Но на сей раз он почувствовал нечто иное: он хотел рассказать Мэй больше. У него появилось ощущение, что ей можно довериться, что он будет рассказывать ей все. Идя подле нее, Мартин задавался вопросом, могла ли она читать его мысли. Возможно, ясновидение, или как она там называла эту способность, было присуще всей ее семье.
– Здесь у нас внесезонные розы, – пояснила Мэй, стоя среди горшков. – У нас и снаружи есть красивый сад, но он не цветет до самого июня. Моя бабушка была необыкновенным садоводом. Она экспериментировала с различными сортами, и у всех у нас есть свои любимые.
Приседая, она взяла секатор и отрезала набухший бутон.
– Все мы? – переспросил Мартин.
– Моя бабушка, мама, сестра бабушки, Кайли и я.
– А этот сорт – чей любимец?
– Кайли, – ответила Мэй.
Мужчина кивнул, но она не смотрела в его сторону. Он наблюдал, как Мэй отщипывает лепестки розы, один за другим. Женщина разложила их на грубосколоченном деревянном столе, затем взяла два небольших серебряных подноса из стопки, стоявшей на верхней полке. Откупорив синюю бутылку, она налила немного масла на один поднос. Мартин вдохнул аромат, и ему показалось, что он заблудился в дремучем лесу. Это напомнило ему детство, когда он бродил по лесным тропам у себя в горах, запах прелых листьев, новой травы, жизни и смерти. Виски заломило, артрит в его лодыжке пульсировал, и он слышал дыхание Мэй. Женщина работала почти в темноте, в фиолетовом свете оранжерейных ламп и свете звездного неба, проникающего через стеклянную крышу оранжереи. Он сделал шаг, стал ближе к ней, но она кинула острый взгляд через плечо.
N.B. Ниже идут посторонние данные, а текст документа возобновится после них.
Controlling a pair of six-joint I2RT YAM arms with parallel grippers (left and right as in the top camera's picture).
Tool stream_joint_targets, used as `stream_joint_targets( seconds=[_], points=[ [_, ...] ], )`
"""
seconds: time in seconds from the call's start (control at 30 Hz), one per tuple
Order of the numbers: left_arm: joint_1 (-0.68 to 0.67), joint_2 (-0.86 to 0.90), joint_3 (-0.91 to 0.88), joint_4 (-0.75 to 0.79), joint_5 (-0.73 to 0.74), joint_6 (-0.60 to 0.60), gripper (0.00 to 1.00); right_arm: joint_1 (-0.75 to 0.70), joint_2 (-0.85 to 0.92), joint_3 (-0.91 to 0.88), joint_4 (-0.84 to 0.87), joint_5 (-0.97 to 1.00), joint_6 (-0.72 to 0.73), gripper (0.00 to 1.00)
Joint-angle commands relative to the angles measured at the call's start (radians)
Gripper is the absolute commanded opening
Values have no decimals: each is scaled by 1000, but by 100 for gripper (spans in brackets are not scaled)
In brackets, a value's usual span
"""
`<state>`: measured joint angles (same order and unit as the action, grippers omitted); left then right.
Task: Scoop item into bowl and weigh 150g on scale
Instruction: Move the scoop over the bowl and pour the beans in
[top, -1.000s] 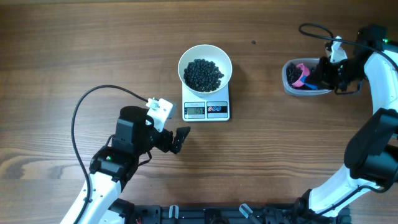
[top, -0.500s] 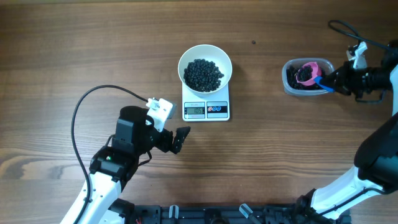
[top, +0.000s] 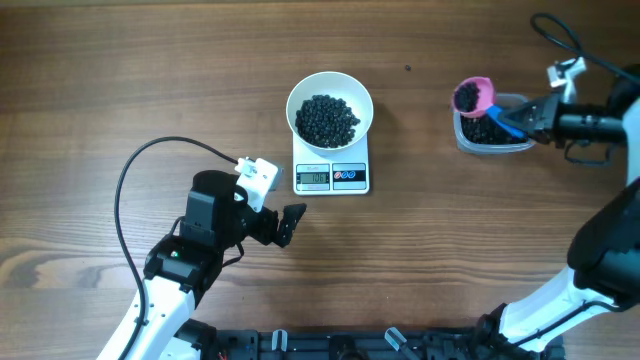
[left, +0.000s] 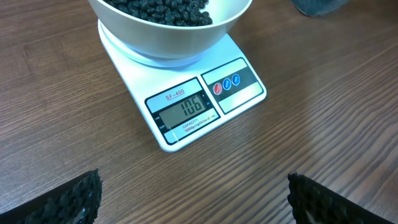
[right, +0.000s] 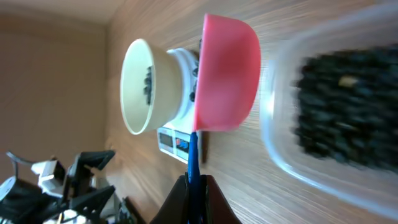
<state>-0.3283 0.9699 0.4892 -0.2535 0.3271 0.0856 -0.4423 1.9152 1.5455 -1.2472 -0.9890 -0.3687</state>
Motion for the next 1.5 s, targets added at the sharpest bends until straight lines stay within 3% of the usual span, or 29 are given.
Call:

– Пардон (извините), – вымолвил Мартин.
– Я должна сконцентрироваться, – объяснила Мэй. – Мне нужно, чтобы мои руки не дрожали.
Используя инструмент из слоновой кости, который на поминал пинцет, Мэй поднимала каждый лепесток, тщательно окунала его в масло, затем откладывала на второй серебряный поднос сохнуть. Мать Мартина была хорошим фотографом, и наблюдение за Мэй напомнило Мартину о темной комнате фотолаборатории, когда его мать использовала пинцет, чтобы вынимать негативы из ванночки и затем класть их на сушку.
Часы прозвонили десять, и Мартин проверил свои: через девять часов ему предстояло быть уже на борту самолета, летящего в Эдмонтон. Его «порше» домчит его до Бостона меньше чем за два часа, но ему следовало бы уже быть дома, если не в кровати, вместо того чтобы следить глазами за действиями этой колдуньи. Что он делал в оранжерее этой женщины, наблюдая за тем, как она осторожно окунает лепестки в масло? Какое отношение все это действо имело к хоккею, к Кубку Стэнли?
– Что они делают? – поинтересовался Мартин. – Вы сказали, что вы даете их людям на удачу. Как они работают?
– Работают, – ответила Мэй, продолжая ритуал.
– Уже поздно, – сказал Мартин, чувствуя, как все больше и больше нервничает, не понимая, во что он втягивается. – Я верю, что они как-то действуют, это я уже проверял, но…
– Но как? – продолжила его фразу Мэй.
– Да. Это то, что я хочу знать. Я должен ехать. Мне надо успеть на самолет…
Мэй открыла скрипучий ящик и вытащила маленький кожаный мешочек. В него она вложила лепестки белой розы, потом небольшой меховой шарик, коготочки и крошечную косточку.